This article was first published in The Oregon Humanities, A Journal of Ideas and Perspectives, Spring/Summer 2005

By Meg Daly

The Cereal Box Review mission statement – “Because you are what you read” – could not be more apt for a literary journal in the form of a cardboard container. The review’s goal is to give readers something more compelling than fiber content to think about during breakfast. Just fold the journal in to the shape of a cereal box, tape a few flaps together, insert a bag of your favorite granola or corn flakes, and you’re ready to take part in what Krista Arias calls “cereal eating sacrament.”

Arias is the founder of Fold Crêperie, Salon and Small Press, a 2-year-old media arts center in Northeast Portland. Fold consist of a cafe space for gatherings and readings, a crêpe-making kitchen housed in a trailer out back and a media publishing publishing studio down the street.

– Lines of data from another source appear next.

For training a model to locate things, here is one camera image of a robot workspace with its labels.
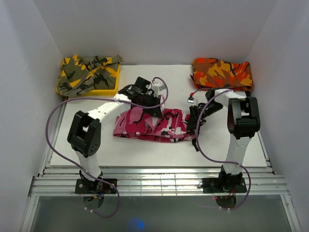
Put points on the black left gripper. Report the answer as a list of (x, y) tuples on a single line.
[(155, 111)]

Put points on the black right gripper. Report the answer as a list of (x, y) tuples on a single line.
[(194, 114)]

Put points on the pink camouflage trousers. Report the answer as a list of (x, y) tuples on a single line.
[(174, 126)]

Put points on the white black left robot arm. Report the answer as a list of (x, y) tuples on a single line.
[(85, 131)]

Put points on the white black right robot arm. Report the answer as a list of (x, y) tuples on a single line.
[(243, 122)]

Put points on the orange camouflage folded trousers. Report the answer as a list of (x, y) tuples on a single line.
[(215, 73)]

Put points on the green yellow camouflage trousers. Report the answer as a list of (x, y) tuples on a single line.
[(84, 72)]

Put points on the yellow plastic tray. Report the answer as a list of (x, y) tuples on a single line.
[(106, 90)]

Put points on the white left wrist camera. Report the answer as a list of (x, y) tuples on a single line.
[(157, 88)]

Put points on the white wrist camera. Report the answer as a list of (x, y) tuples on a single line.
[(157, 88), (192, 100)]

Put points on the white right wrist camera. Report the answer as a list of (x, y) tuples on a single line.
[(192, 100)]

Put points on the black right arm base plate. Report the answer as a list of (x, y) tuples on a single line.
[(214, 185)]

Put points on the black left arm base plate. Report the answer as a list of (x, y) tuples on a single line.
[(85, 186)]

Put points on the aluminium rail frame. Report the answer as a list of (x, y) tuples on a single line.
[(160, 200)]

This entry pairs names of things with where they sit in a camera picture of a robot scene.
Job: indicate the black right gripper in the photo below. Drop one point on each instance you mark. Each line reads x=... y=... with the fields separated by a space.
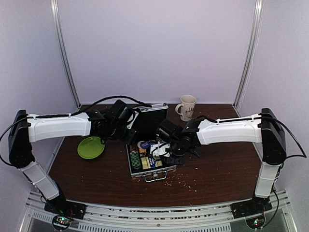
x=177 y=161

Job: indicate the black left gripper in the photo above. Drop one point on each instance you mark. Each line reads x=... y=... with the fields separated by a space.
x=130 y=138

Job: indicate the aluminium poker case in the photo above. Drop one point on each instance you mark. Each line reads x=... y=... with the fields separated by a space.
x=146 y=124

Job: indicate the blue Texas Hold'em card box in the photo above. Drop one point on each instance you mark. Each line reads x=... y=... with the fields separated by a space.
x=151 y=162

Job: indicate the purple round button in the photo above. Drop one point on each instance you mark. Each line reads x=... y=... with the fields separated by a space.
x=143 y=144

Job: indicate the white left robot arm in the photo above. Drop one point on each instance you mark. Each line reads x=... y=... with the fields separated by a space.
x=30 y=128

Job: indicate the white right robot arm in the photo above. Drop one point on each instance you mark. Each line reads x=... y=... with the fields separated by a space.
x=262 y=128

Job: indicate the green plate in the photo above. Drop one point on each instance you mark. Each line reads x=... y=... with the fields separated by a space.
x=90 y=148

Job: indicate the brown chip stack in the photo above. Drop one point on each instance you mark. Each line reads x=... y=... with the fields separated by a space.
x=133 y=149

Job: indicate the cream ceramic mug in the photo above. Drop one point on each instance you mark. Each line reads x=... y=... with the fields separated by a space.
x=185 y=108

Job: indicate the green chip stack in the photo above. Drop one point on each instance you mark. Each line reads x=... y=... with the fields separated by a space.
x=135 y=161

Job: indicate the left circuit board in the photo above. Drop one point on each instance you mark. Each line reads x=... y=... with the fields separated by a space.
x=61 y=222

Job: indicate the circuit board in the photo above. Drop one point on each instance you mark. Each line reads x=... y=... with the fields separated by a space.
x=255 y=222
x=61 y=222

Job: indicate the right circuit board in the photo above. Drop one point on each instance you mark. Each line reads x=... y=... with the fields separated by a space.
x=255 y=222

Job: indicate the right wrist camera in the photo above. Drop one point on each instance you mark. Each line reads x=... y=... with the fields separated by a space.
x=168 y=131

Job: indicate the aluminium front rail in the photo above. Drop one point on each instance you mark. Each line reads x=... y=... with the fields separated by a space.
x=200 y=218

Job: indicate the right aluminium frame post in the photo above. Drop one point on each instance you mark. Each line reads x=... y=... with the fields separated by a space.
x=248 y=64

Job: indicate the aluminium frame post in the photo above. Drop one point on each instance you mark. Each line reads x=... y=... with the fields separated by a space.
x=63 y=52
x=248 y=64

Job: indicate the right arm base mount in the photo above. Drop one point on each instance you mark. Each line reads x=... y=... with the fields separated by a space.
x=250 y=207

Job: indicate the left aluminium frame post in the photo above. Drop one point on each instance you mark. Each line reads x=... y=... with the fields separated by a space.
x=63 y=52

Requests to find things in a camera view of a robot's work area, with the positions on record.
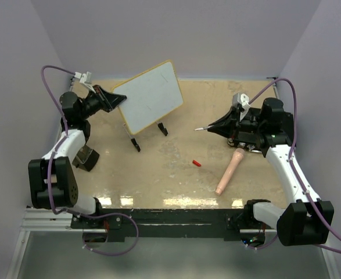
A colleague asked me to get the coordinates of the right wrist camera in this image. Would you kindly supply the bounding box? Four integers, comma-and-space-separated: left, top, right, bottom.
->
232, 93, 250, 121

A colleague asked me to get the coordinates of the black base bar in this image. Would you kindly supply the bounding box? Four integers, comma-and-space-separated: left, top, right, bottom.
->
70, 209, 269, 242

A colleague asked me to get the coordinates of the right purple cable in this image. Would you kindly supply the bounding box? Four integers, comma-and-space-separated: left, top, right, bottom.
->
248, 77, 341, 258

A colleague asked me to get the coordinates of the pink toy microphone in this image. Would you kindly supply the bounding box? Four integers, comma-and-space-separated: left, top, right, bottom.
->
214, 148, 245, 195

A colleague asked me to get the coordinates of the yellow framed whiteboard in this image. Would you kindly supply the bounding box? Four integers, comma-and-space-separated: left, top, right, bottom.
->
112, 60, 184, 135

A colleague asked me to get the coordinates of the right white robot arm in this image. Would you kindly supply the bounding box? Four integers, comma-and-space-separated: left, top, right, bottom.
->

The Cereal Box Review is one of the many projects to come out of Fold (formerly La-Palabra Café-Press). Nearly every inch of the issue/box is covered in words and art. Issue No. 4, for instance, includes a short story by Portlander Stevan Allred, a poem paying homage to Elizabeth Bishop, a definition of the term “nervous breakthrough,” a quote from Matisse, and a hodgepodge of aphorisms, poems, essays, and photos crammed onto the broadside. The Reviewgives new meaning to the saying “a feast for the eyes.”

Arias is committed to creating public gatherings and arenas for philosophical and literary discussion. As if tipping her hat to Rilke who wrote “a work of art is good if it has grown out of necessity,” Arias started Fold — “think the the fold of the batter, the fold of the community, and the fold of the paper” — because she needed it.

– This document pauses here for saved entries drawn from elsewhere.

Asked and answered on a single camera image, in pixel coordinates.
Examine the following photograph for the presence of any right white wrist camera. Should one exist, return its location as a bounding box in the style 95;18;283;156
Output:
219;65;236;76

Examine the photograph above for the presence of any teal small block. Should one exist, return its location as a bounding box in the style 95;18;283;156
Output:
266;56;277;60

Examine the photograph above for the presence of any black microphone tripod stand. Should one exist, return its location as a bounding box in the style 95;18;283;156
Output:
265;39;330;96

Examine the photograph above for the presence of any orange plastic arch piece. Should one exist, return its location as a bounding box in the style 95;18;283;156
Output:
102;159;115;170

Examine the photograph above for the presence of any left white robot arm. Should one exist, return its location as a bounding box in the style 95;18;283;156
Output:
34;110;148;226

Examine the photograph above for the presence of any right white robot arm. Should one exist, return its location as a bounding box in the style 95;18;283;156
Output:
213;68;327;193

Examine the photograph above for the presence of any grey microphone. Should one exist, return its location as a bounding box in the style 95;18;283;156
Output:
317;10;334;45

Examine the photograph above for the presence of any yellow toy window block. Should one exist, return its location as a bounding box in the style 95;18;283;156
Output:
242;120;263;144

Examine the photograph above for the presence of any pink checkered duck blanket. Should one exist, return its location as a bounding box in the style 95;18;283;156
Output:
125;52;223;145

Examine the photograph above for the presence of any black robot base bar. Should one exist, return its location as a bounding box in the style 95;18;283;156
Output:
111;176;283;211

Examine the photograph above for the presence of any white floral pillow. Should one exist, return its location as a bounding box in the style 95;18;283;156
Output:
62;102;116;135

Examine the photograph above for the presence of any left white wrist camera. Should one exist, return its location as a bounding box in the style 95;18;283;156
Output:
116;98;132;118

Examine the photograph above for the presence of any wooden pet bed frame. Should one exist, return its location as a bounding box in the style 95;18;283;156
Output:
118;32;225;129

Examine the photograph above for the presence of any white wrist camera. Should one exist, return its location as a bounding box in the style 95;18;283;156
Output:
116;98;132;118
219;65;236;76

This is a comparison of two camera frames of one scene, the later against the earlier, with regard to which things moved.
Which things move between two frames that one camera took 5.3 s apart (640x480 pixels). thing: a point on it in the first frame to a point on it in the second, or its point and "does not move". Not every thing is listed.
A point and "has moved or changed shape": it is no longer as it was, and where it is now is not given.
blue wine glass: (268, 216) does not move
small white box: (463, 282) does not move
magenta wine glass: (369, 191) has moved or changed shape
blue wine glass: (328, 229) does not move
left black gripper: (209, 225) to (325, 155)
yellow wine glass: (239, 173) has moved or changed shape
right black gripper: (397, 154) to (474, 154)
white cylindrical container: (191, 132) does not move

“I wanted to create a space where I could have an encounter with myself and others as learners in the world,” she says. Chairs made of metal tractor-trailer seats are set around a hand-made table. A nearby wire contraption is decorated with slips of paper. Arias calls it a “poet tree” and invited guests to dash off a poem on an adjacent typewriter and add it to the tree.

Arias says the inspiration for Fold developed out of her own experiences as a student. Growing up as part of the working -class and of Mexican descent in Canada, she was “the kind of kid who didn’t expect to go to college.” But go to college she did, earning an undergraduate degree in Liberal Studies from the Evergreen State College, one master’s in Liberal Studies from St. John’s College in Santa Fe, New Mexico, and another master’s in philosophy from the university of Toronto. She is now pursuing a Ph.D. in communications from the European Graduate School.

Arias views liberal arts inquiry as a kind of ceremony. She is interested in what happens when a group of people come together around a text and “submit themselves to having their lives changed. I agree with Morris Berman

[The Twilight of American culture] that the liberal arts are what will save our culture,” she says. “Untangling the intellectual and spiritual traditions we are steeped in is part of being a responsible citizen.”Fold has found a receptive audience in Portland. The collaborative media publishing studio has attracted a core group of members who share Arias’s vision. The studio houses a darkroom, a letterpress, and facilities for silk screening, book binding, and film and video editing. Members make a financial and time commitment to the studio. “When I talked about these ideas in other places I’ve lived, people got afraid,” says Arias. “In Portland so many people don’t think I’m crazy! Not only that, they have good ideas to contribute.” One such idea is an upcoming 9 week Salon series on the nature of friendship. Arias also hosts an ad-hoc lecture series called “Colloquial Quadrivium,” which has featured speakers on Chinese shamanism, the history of video art, and avant garde music.

Maintaining a business based on such lofty creative and community ideals has not exactly been lucrative. In fact, Arias reports many sleepless nights worrying how to pay the rent. But a combination of self-sacrifice, loans, and a particularly generous anonymous donation have allowed her to keep the doors open so far. Now she and Fold regulars are developing ideas for keeping the café and the studio afloat long-term.

The main income producer is the crêperie Arias runs out of a trailer in the back of the café. Though Arias says she is not interested in becoming a restaunteur, she is no slouch in the kitchen; the crêperie was recently written up in Bon Appetit. Arias and studio members also make a little money by selling their wares at the cafe such as baby-clothes silk-screened with vintage images of clowns and airplanes. The walls are adorned with word-based paintings by a local artist. A postcard rack sports handmade cards as well as a little red pamphlet that Arias says, half jokingly, is her bible: It Works, by RHJ. First published in 1926, it proclaims, “If you know what you want you can have it.”

For Arias, having what she wants means creating an environment in which she can gather with others to wonder about literature, philosophy, and culture. She hopes to revive the tradition of Parisian intellectual salons and Mexican cultural cafés in which patrons linger for hours discussing those questions central to their lives. “We’re so polarized in America, and everyone is so sure they’re right,” says Arias. “I wanted to create a space where something else could happen, where we could discover the underlying questions and have a conversation rather than an argument.”